**HOW TO COMPLETE THIS TASK:** What lines of the data below include the word "frame"? Report them by copying each.

Dataset records:
Segment Open

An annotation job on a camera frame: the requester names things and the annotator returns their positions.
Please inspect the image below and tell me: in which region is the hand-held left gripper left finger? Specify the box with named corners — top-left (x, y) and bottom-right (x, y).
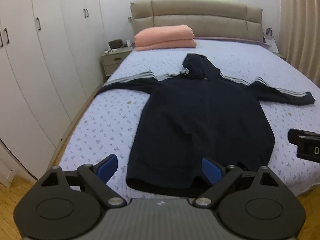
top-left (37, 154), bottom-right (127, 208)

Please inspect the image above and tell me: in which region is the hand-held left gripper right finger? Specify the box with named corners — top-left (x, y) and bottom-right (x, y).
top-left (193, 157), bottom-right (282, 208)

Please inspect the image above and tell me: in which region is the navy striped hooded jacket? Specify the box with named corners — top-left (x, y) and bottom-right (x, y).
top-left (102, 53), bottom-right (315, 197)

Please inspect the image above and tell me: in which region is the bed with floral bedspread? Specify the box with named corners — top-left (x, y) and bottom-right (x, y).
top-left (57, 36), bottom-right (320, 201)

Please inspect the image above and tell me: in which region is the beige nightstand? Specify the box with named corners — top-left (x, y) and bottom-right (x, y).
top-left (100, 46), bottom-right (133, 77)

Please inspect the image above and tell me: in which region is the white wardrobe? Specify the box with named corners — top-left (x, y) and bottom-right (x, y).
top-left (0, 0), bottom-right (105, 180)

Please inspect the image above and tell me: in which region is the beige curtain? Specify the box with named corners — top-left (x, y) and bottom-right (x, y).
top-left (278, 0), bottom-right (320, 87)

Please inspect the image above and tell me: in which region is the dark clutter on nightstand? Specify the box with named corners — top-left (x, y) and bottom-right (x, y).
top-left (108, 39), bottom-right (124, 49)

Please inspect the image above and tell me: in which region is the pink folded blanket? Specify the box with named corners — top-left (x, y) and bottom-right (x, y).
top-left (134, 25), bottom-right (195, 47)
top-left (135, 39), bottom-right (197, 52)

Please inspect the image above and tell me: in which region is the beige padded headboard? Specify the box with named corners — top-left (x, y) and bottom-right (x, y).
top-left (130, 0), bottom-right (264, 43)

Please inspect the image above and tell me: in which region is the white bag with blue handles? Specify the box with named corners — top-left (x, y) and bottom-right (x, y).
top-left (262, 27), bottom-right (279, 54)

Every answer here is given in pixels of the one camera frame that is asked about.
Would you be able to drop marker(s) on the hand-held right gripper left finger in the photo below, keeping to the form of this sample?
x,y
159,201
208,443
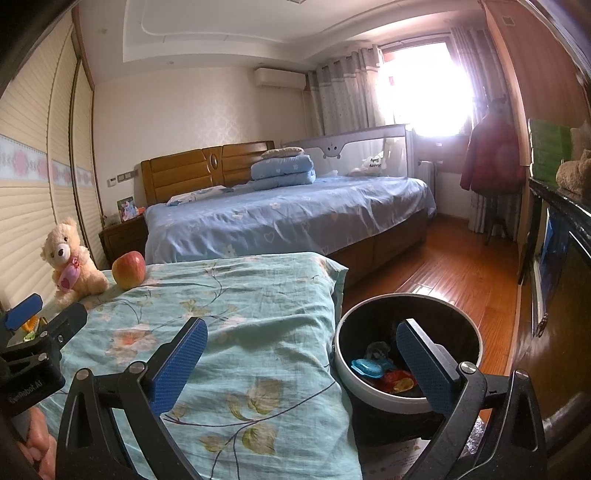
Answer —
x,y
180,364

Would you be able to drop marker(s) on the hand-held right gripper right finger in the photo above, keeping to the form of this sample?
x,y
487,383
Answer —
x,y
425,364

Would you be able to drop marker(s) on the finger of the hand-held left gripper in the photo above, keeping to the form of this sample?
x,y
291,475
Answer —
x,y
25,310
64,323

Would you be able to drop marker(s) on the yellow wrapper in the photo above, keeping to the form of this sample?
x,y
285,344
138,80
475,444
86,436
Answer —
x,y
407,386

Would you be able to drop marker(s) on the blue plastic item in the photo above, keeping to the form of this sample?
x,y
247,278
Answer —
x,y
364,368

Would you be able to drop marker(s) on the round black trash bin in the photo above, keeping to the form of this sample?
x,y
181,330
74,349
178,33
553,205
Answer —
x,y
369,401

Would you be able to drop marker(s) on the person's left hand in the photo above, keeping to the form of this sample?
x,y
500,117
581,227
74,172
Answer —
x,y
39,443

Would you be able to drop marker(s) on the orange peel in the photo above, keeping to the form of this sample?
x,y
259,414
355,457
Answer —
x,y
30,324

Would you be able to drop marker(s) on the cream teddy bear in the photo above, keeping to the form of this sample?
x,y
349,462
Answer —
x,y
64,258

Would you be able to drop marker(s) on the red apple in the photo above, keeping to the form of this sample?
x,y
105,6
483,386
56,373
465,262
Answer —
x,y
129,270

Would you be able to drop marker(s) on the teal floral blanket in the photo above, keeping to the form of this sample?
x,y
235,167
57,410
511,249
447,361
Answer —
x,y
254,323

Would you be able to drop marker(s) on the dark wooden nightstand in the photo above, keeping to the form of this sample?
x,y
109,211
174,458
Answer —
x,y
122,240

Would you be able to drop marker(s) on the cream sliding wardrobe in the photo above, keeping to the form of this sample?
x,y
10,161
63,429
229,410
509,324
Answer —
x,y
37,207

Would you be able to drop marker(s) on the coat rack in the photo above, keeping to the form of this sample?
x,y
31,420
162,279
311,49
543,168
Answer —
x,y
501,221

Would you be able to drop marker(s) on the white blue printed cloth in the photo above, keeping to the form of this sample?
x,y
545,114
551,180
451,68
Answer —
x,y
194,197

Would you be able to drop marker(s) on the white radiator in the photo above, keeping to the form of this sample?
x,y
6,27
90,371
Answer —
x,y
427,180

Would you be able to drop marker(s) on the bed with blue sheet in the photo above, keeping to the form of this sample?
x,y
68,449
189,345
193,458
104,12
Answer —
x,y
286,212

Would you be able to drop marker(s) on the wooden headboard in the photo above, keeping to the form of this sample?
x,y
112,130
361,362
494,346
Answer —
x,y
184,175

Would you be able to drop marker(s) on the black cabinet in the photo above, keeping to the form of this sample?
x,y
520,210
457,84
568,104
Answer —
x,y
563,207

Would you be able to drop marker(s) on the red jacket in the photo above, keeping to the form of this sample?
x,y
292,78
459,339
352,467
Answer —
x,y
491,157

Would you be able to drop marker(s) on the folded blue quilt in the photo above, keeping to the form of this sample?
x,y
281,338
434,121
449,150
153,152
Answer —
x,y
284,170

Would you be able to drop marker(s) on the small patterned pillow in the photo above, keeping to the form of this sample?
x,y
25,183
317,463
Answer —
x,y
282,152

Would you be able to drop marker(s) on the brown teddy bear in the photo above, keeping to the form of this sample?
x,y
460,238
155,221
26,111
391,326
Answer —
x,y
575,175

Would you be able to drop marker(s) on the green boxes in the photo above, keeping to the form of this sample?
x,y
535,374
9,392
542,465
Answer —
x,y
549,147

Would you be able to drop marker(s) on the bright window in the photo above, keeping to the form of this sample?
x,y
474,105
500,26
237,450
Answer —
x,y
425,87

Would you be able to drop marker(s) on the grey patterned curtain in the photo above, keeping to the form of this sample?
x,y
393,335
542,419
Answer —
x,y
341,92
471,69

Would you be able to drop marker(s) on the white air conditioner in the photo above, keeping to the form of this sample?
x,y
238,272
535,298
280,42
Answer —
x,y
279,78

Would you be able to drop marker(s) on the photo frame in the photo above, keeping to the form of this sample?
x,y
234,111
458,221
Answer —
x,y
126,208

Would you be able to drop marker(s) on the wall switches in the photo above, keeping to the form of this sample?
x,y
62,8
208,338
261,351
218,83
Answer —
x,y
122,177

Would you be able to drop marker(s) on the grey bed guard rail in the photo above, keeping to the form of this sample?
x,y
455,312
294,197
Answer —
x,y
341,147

Segment Closed
Segment Open

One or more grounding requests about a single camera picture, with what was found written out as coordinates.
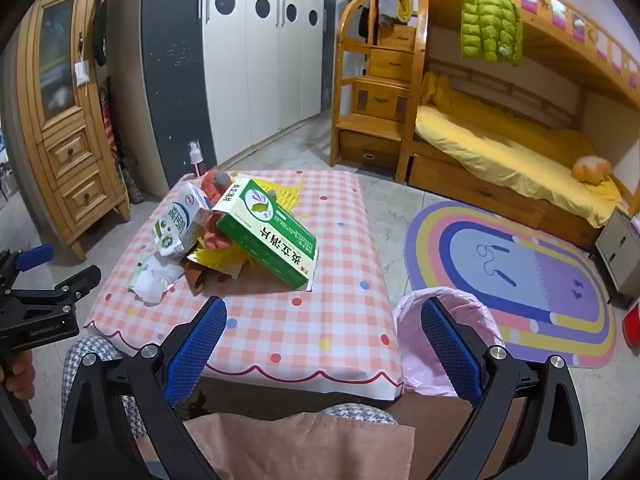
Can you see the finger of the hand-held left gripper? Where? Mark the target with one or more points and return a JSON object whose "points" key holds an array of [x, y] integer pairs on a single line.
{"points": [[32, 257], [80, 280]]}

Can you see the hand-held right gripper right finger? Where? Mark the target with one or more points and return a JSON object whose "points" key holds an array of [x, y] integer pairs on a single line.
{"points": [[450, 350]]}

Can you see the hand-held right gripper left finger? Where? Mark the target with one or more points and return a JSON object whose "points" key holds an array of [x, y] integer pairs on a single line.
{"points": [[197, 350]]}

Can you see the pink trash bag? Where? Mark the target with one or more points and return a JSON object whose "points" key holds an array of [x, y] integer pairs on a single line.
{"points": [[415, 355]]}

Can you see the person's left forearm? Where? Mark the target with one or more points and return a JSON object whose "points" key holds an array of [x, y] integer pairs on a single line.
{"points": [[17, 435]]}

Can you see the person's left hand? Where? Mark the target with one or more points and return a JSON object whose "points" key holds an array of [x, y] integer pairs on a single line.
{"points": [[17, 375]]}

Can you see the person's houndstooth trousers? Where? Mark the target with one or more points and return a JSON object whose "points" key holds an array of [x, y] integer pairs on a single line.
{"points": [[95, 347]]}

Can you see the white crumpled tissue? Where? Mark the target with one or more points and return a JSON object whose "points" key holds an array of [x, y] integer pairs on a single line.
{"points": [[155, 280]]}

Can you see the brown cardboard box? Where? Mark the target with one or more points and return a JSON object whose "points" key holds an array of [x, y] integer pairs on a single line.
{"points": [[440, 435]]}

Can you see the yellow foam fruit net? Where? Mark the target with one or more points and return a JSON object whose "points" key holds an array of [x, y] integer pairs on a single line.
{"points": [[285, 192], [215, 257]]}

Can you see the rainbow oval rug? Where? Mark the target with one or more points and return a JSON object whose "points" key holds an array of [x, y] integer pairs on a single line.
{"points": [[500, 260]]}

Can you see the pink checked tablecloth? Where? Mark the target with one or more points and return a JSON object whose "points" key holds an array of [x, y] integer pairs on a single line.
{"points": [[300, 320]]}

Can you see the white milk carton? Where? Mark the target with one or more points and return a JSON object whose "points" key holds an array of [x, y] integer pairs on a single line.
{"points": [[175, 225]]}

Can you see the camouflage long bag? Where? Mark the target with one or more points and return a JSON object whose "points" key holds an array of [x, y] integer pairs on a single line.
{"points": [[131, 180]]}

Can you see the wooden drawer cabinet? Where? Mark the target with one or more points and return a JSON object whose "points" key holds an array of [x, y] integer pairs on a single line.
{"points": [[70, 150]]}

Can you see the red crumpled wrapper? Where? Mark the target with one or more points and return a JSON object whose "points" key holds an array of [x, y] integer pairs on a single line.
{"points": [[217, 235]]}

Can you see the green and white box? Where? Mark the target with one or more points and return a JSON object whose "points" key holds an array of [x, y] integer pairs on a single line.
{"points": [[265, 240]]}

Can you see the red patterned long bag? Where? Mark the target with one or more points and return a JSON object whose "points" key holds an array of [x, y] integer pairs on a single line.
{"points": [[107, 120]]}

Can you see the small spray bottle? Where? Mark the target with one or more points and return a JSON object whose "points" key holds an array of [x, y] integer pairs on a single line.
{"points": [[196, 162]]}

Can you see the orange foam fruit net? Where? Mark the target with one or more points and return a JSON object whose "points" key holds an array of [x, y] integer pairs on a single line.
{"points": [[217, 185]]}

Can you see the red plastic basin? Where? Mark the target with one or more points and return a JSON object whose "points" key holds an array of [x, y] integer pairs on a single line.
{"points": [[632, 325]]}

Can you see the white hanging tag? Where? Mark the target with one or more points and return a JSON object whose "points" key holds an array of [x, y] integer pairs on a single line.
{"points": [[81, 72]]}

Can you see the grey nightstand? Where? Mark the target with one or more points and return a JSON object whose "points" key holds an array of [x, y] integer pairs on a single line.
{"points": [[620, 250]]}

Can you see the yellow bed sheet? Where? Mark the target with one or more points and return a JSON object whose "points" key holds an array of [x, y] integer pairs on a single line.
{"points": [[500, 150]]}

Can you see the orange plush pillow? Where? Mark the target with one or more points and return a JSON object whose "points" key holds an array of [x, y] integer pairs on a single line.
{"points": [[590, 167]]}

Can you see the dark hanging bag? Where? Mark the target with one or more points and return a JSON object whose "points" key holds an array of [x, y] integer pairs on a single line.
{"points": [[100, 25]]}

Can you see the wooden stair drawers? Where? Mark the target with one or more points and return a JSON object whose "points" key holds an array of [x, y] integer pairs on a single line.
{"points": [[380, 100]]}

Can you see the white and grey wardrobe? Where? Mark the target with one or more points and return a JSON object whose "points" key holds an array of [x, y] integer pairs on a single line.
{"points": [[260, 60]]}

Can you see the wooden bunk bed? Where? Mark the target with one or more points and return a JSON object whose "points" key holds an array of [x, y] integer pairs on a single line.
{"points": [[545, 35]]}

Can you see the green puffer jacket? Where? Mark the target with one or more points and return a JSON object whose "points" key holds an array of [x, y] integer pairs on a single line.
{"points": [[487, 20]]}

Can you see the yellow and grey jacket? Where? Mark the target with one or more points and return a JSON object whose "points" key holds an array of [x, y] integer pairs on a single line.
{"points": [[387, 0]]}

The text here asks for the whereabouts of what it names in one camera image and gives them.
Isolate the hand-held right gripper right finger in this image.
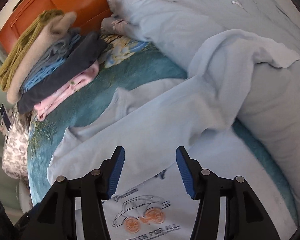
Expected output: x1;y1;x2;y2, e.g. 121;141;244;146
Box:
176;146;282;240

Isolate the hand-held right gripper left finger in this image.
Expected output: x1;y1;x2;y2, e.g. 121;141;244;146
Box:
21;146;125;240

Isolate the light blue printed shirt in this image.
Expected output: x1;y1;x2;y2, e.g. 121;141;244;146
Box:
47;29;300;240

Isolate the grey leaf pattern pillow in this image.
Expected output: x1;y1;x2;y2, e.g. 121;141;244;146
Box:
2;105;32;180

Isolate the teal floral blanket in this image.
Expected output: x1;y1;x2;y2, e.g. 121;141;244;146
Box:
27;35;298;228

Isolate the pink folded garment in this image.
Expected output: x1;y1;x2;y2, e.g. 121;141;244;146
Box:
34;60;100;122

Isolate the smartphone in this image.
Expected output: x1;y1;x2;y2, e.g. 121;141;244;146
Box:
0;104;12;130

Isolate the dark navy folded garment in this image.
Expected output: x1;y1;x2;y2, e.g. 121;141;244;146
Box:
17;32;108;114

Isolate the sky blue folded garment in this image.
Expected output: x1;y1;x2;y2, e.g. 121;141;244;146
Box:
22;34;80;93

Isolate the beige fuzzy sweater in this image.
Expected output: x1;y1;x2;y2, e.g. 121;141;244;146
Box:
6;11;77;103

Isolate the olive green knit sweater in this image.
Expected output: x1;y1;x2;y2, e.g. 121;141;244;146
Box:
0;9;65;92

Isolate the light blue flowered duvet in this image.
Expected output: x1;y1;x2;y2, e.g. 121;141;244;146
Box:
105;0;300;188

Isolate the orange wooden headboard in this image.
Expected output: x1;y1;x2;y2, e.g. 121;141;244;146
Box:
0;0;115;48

Segment Closed

**TASK RESULT:**
An annotation job on a camera frame: the requester names things and the annotator returns their positions.
Every answer here is given in pixels of the one camera frame that is asked about.
Would you be able to drop marker(s) on the photo frame in the photo above, keeping to the form of this sample?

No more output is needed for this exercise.